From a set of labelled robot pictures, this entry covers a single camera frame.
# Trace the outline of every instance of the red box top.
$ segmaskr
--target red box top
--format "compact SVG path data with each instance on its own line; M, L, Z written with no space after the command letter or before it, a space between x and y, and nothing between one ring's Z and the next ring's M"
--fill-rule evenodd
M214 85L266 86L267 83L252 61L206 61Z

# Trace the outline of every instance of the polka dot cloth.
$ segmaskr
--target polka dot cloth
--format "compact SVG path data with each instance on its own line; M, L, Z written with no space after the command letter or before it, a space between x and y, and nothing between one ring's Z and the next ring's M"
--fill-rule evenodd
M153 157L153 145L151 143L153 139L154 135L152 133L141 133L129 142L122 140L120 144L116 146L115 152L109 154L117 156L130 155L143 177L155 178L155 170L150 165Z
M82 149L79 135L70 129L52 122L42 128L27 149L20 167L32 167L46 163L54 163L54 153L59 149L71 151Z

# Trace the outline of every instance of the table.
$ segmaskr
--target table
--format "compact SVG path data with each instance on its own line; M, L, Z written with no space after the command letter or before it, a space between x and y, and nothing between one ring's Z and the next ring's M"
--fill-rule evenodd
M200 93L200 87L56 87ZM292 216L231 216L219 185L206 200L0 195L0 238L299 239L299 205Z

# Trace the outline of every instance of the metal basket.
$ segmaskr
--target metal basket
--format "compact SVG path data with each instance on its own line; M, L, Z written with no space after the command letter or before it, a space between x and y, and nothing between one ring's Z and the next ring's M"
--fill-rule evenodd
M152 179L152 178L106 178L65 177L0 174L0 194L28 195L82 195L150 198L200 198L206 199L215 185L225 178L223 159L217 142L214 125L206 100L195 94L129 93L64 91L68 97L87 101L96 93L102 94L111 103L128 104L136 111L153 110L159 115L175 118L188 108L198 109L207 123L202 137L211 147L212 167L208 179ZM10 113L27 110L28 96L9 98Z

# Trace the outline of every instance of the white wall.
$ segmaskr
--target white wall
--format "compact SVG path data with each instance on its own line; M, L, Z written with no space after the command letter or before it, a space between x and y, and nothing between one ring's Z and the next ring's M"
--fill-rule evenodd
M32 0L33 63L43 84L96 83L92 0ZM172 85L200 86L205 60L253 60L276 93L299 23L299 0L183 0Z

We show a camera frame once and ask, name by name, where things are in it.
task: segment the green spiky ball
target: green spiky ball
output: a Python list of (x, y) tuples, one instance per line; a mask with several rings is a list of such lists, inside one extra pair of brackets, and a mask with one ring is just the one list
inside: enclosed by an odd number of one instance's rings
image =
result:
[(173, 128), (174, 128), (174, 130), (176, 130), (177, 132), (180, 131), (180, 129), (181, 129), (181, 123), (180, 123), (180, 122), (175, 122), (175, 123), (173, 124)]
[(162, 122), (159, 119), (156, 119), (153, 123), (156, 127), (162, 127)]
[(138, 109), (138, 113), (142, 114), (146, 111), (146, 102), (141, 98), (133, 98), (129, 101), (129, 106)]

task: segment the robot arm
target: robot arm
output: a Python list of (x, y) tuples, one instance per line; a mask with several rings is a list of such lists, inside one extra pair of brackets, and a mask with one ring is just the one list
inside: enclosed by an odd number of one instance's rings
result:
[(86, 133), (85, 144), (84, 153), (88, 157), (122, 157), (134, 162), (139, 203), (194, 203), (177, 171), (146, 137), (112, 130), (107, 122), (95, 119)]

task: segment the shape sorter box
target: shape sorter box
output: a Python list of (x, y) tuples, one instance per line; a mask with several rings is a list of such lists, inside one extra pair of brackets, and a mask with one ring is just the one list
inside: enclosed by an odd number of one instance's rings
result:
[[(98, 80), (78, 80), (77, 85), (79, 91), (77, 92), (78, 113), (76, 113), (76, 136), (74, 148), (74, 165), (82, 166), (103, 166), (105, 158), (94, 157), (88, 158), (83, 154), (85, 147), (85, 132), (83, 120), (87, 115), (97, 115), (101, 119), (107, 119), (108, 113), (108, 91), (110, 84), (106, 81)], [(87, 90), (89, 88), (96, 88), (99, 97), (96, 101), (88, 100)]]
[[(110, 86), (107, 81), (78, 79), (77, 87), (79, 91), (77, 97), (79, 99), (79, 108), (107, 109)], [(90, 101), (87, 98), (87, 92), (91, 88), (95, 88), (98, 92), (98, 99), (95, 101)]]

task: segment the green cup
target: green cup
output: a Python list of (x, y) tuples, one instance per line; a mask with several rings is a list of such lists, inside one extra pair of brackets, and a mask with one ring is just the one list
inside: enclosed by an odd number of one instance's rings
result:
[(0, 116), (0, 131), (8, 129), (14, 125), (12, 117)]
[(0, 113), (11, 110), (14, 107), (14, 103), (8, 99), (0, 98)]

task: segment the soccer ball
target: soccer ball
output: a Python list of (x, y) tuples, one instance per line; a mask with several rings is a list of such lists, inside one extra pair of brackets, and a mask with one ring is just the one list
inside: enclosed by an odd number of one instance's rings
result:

▶ _Exercise objective_: In the listing above, locate the line containing "# Trace the outline of every instance of the red" and the line containing "--target polka dot cloth". Extract those two lines and every line between them, exactly as written, and only those.

▶ _Exercise solution_:
# Trace the outline of every instance of the red box top.
$ segmaskr
--target red box top
--format "compact SVG path data with each instance on its own line; M, L, Z written with no space after the command letter or before it, a space between x and y, and nothing between one ring's Z and the next ring's M"
--fill-rule evenodd
M214 85L266 86L267 83L252 61L206 61Z

# Trace the outline of every instance of the polka dot cloth.
$ segmaskr
--target polka dot cloth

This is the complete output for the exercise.